La direction de la Somaco a saisi la justice pour obtenir, en référé, la levée du blocage de ces camions qu’elle estime avoir constaté. Les salariés contestent. Le jugement sera rendu ce mercredi matin en audience publique.
Cinq salariés de la Somaco, représentants syndicaux ou délégués du personnel, et le syndicat FO étaient cet après-midi à 15h sur les bancs des accusés. Face à eux, la direction du groupe de distribution qui estime que la société est confrontée à des entraves. Pour elle, depuis que le conflit a éclaté le 13 juillet dernier, ses camions de livraisons sont bloqués à la sortie du dépôt de Kawéni par les grévistes.
L’audience en référé, la procédure d’urgence de la justice, était présidée par le juge Planque qui a pris le temps de la pédagogie. Il n’a pas hésité à citer le préambule de la constitution qui consacre le droit de grève mais qui indique aussi qu’il doit s’exercer «dans le cadre des lois qui le réglemente».
A aucun moment, la question ne porte sur les revendications portées par la vingtaine de salariés en grève (sur les 135 que compte la Somaco). La justice doit se prononcer uniquement sur ce qui se passe sur le piquet de grève dans l’impasse de Kawéni où se situe le dépôt du groupe de distribution.
Deux constats d’huissier
Me Nadjim Ahamada, qui représente la société, a la parole en premier. «Nous ne sommes pas là pour envenimer les choses mais pour faire respecter les droits». Comme c’est la tradition dans ce type de dossier, il évoque le droit de circuler, le droit d’entreprendre, le droit de travailler pour les non-grévistes.
Il raconte aussi le climat qui ne cesse de se dégrader autour de ce conflit, parlant de deux plaintes déposées par des membres de la direction de l’entreprise pour des violences.
Sur le fond du dossier, il s’appuie sur deux constats d’huissiers réalisés les 13 et 20 juillet qui permettent, selon lui, d’établir le blocage des camions qui ne peuvent plus livrer les magasins du groupe.
Selon Me Ahamada, la Somaco perd 50.000 euros par jour depuis le début de ce conflit… «Après le conflit social de 2011, le climat économique détérioré actuel ou encore la grève à la SMART (sur le port), on ne peut pas s’en sortir si les salariés scient la branche sur laquelle ils sont».
«La pratique Sodifram»
Point par point, Me Yanis Souhaïli qui défend les salariés et le syndicat va répondre.

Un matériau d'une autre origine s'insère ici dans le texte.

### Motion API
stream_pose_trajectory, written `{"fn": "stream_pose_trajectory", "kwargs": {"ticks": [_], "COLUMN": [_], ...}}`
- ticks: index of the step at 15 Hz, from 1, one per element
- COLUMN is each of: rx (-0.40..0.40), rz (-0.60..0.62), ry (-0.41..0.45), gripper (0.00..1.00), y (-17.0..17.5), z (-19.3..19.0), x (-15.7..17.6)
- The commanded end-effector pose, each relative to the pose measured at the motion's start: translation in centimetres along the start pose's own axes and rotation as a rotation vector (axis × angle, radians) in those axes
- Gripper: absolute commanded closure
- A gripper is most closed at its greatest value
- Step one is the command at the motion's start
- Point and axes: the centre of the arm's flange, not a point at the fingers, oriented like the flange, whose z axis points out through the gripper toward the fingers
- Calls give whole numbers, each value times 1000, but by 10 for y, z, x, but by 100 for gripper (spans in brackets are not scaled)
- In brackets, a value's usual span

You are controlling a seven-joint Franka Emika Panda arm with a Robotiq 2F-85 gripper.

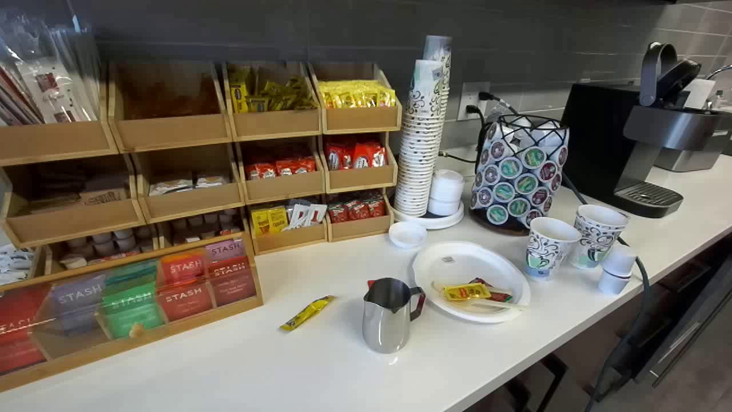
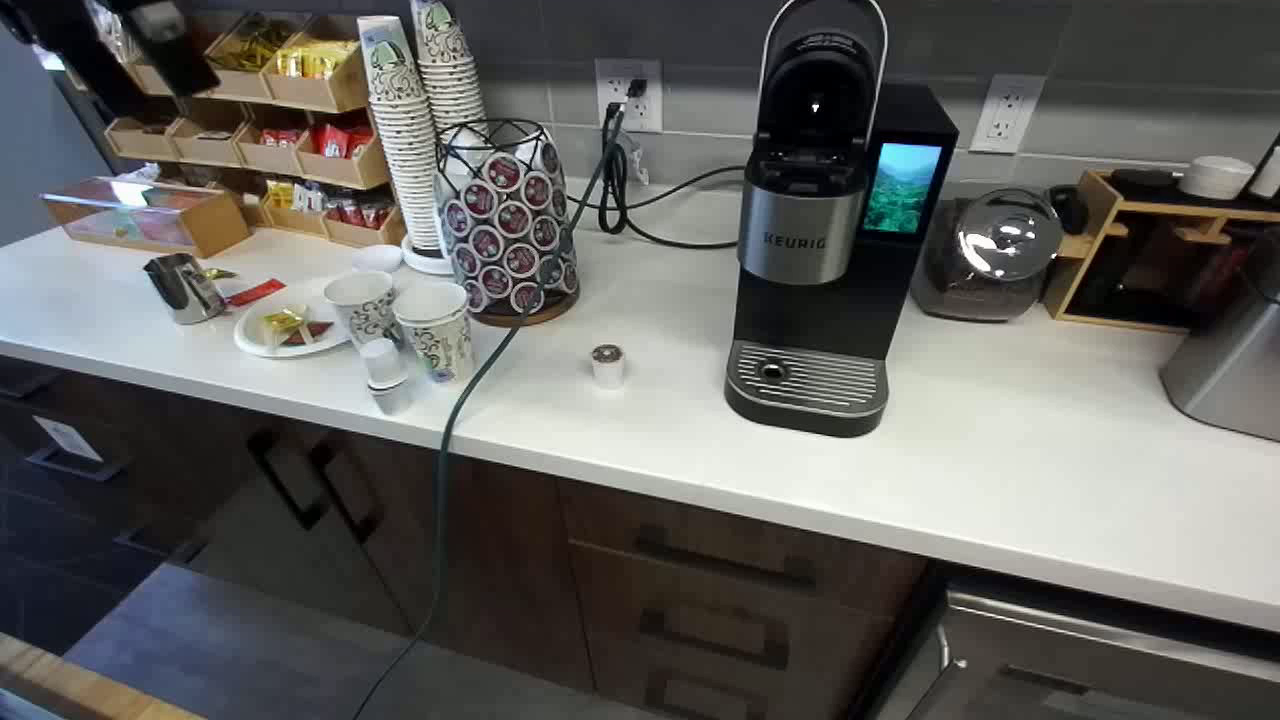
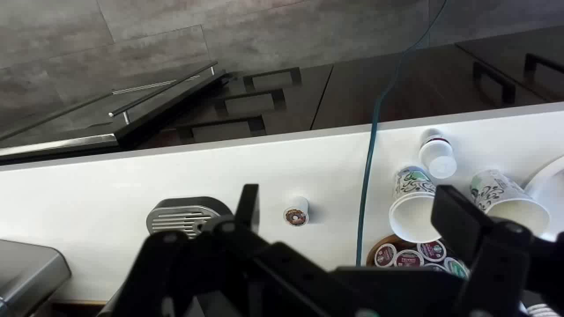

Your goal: Remove the plastic fork on the plate with sachets and put it in the styrofoam cup nearest to the plate with the sachets

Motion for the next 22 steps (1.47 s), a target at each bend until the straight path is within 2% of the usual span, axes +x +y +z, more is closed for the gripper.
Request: {"fn": "stream_pose_trajectory", "kwargs": {"ticks": [1,9,11,16,18,20,21,22], "rx": [0,-4,8,72,103,129,94,97], "rz": [0,-8,-139,-432,-552,-659,-573,-588], "ry": [0,1,48,137,152,136,158,148], "gripper": [0,0,0,0,0,0,0,0], "y": [0,-4,-36,-175,-216,-244,-230,-238], "z": [0,1,-3,-20,-19,-9,-16,-12], "x": [0,3,26,81,90,99,75,79]}}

Les pertes annoncées de la société? «L’ensemble des magasins est ouvert», fait-il valoir. Les constats de l’huissier ? «On peut leur faire dire ce qu’on veut», insiste-t-il. Il ne parle pas de blocage mais de filtrage des véhicules. Il dénonce aussi les méthodes de l’huissier «qui filme en catimini» les grévistes depuis le magasin à proximité du piquet de grève.
Pour Me Souhaïli, s’il y a eu certains blocages, ils s’expliquent par une incompréhension des grévistes qui voyaient d’autres salariés non-grévistes prendre leur place, voire des membres de la direction qui conduisaient des camions pour assurer les livraisons.
«Il n’y a plus de blocage !» s’exclame l’avocat. «Tous les grévistes sont dans cette salle d’audience.»
Décision en audience publique
«On veut stigmatiser le syndicat FO pour réitérer la pratique ‘Sodifram’. On dit que des délégués syndicaux font des blocages, on les assigne en justice puis on les licencie avec l’autorisation de la direction du travail», dénonce l’avocat. Derrière lui, le représentant du syndicat FO acquiesce. Oili Taanlavi Mouhoudoir était le représentant syndical au sein de la Sodifram. C’est lui qui a mené les dernières grandes grèves qu’a connu cet autre groupe de distribution. Il a depuis été licencié.
La Somaco réclame 500 euros d’astreinte par jour de blocage dès la 3e heure après la décision rendue. Elle veut aussi obtenir 3.000 euros de frais de justice de la part des salariés assignés.
De leur côté, les salariés et le syndicat ont plaidé pour le rejet de la demande de la société et pour obtenir 1.500 euros de frais de justice.
La décision sera rendue ce mercredi matin, à 8h30, en audience publique. Le juge souhaite, à nouveau, expliquer la décision qu’il aura prise.